Perrigo shares plunge on weak guidance, CEO resignation

Joseph Papa
Joseph Papa

Shares of Perrigo plummeted 18 percent Monday after Joseph Papa resigned as chairman and CEO and the company issued very weak guidance.

The company slashed its first-quarter estimates, as well as its full-year outlook, citing drug pricing expectations.

"The majority of this change in guidance provided on February 18 is the result of a reduction in pricing expectations in our Rx segment due to industry and competitive pressures in the sector," Perrigo said in a statement.

Perrigo's expected earnings per share (EPS) for the first quarter was $1.89, and $9.52 for 2016, according to Thomson Reuters. The drug firm now expects first-quarter EPS of between $1.71 and $1.77, while it sees full-year profits of between $8.20 and $8.60.

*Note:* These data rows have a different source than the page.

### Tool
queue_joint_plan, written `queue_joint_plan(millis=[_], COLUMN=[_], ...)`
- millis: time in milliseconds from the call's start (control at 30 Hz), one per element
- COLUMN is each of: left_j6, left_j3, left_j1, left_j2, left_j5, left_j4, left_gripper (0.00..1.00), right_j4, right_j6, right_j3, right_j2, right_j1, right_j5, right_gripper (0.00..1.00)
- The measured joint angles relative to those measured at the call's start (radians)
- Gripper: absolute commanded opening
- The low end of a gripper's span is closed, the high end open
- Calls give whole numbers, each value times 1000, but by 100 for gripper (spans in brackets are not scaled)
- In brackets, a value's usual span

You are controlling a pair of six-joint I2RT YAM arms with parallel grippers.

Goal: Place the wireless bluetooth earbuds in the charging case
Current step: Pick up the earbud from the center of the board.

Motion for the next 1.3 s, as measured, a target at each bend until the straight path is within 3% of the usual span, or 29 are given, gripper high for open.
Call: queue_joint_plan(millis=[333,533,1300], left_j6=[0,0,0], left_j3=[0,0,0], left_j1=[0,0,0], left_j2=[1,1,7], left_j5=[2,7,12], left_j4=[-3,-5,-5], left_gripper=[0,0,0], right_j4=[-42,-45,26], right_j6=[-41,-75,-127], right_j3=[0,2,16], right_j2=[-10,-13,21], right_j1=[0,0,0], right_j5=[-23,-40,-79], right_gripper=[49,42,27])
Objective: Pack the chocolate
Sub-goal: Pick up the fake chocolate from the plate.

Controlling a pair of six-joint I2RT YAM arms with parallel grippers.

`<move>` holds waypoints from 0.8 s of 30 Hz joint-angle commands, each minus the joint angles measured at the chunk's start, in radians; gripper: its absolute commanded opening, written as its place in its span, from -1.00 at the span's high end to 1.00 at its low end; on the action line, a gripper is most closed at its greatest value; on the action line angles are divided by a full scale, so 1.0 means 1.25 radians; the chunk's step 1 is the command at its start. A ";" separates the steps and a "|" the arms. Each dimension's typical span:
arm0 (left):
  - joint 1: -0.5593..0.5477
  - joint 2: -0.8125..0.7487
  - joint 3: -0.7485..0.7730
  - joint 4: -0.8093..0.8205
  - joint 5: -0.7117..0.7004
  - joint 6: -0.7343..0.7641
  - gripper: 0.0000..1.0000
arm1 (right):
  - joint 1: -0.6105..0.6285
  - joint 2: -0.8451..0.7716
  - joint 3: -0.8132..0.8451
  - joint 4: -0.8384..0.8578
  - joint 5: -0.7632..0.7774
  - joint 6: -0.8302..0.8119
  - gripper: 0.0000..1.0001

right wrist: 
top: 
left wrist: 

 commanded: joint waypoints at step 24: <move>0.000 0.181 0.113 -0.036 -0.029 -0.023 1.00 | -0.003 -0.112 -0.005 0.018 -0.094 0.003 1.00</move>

Later in the day, Valeant Pharmaceuticals named Papa as its new chairman and chief executive, as was widely expected.

The company said Perrigo's former chief executive is expected to join Valeant early next month.

"He has a strong shareholder orientation, a background in science, and an unmatched track record of accomplishments, highlighted by his ability to lead companies through times of transition and drive excellence across commercial, manufacturing and R&D platforms," Valeant Chairman Robert Ingram said in a statement.

Papa, 60, has been CEO of Perrigo since 2006 and was appointed chairman in 2007.

Perrigo named John Hendrickson as chief executive officer and said it will separate the role of chairman, electing independent director Laurie Brlas to role.

The Associated Press contributed to this report.